Stored data
---

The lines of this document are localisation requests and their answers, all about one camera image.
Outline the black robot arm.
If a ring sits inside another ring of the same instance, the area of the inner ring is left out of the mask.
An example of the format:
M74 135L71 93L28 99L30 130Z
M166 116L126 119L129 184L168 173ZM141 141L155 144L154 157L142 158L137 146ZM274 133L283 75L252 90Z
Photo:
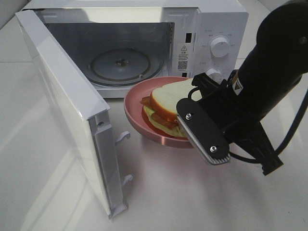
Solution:
M308 107L304 98L281 144L273 148L261 120L308 71L308 3L290 0L260 24L256 45L239 69L220 84L196 75L193 91L177 104L178 118L201 157L212 165L231 158L261 164L267 175L282 165L279 158Z

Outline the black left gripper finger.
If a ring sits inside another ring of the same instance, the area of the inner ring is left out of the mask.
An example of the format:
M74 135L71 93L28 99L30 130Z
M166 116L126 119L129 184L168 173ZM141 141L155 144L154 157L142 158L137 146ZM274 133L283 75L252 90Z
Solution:
M218 84L206 73L201 73L193 77L192 85L195 86L195 88L191 90L191 95L193 95L194 92L199 91L202 99L206 99L224 91L228 86L228 82L224 79L220 84Z

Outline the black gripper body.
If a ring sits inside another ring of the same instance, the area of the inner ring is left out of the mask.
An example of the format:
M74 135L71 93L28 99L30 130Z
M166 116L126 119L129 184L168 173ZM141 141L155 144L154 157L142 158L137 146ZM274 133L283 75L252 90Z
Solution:
M246 147L246 133L264 117L263 114L247 109L233 98L235 93L228 82L227 88L206 99L201 99L199 105L209 115L223 133L228 143Z

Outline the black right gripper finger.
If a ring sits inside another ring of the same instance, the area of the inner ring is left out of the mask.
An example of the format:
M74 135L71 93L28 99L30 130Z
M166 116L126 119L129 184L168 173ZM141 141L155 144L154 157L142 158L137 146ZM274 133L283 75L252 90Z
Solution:
M261 164L264 176L283 165L281 159L275 155L275 150L260 122L246 133L246 137L246 152Z

---

### WHAT THE TASK REQUIRES
The expected result is the data above in exact form, free of pictures.

### EXERCISE RESPONSE
The lines of this document are localisation requests and their answers, all about one camera image.
Outline the black robot arm.
If a ring sits inside another ring of the same instance, the area of the inner ring is left out of the mask.
An example of the format:
M74 135L71 93L28 99L30 130Z
M166 116L126 119L129 184L168 173ZM141 141L155 144L154 157L142 158L137 146ZM274 133L283 75L252 90Z
Photo:
Solution:
M308 107L304 98L281 144L273 148L261 120L308 71L308 3L290 0L260 24L256 45L239 69L220 84L196 75L193 91L177 104L178 118L201 157L212 165L231 158L261 164L267 175L282 165L279 158Z

Outline the black left gripper finger.
If a ring sits inside another ring of the same instance, the area of the inner ring is left out of the mask.
An example of the format:
M74 135L71 93L28 99L30 130Z
M166 116L126 119L129 184L168 173ZM141 141L155 144L154 157L142 158L137 146ZM274 133L283 75L252 90Z
Solution:
M218 84L206 73L201 73L193 77L192 85L195 86L195 88L191 90L191 95L193 95L194 92L199 91L202 99L206 99L224 91L228 86L228 82L224 79L220 84Z

Outline the black gripper body.
If a ring sits inside another ring of the same instance, the area of the inner ring is left out of the mask.
An example of the format:
M74 135L71 93L28 99L30 130Z
M166 116L126 119L129 184L168 173ZM141 141L155 144L154 157L142 158L137 146ZM274 133L283 75L252 90Z
Solution:
M246 147L246 133L264 117L263 114L247 109L233 98L235 93L228 82L227 88L206 99L201 99L199 105L209 115L223 133L228 143Z

Outline the black right gripper finger.
If a ring sits inside another ring of the same instance, the area of the inner ring is left out of the mask.
An example of the format:
M74 135L71 93L28 99L30 130Z
M166 116L126 119L129 184L168 173ZM141 141L155 144L154 157L142 158L137 146ZM274 133L283 75L252 90Z
Solution:
M261 164L264 176L283 165L281 159L275 155L275 150L260 122L246 133L246 137L246 152Z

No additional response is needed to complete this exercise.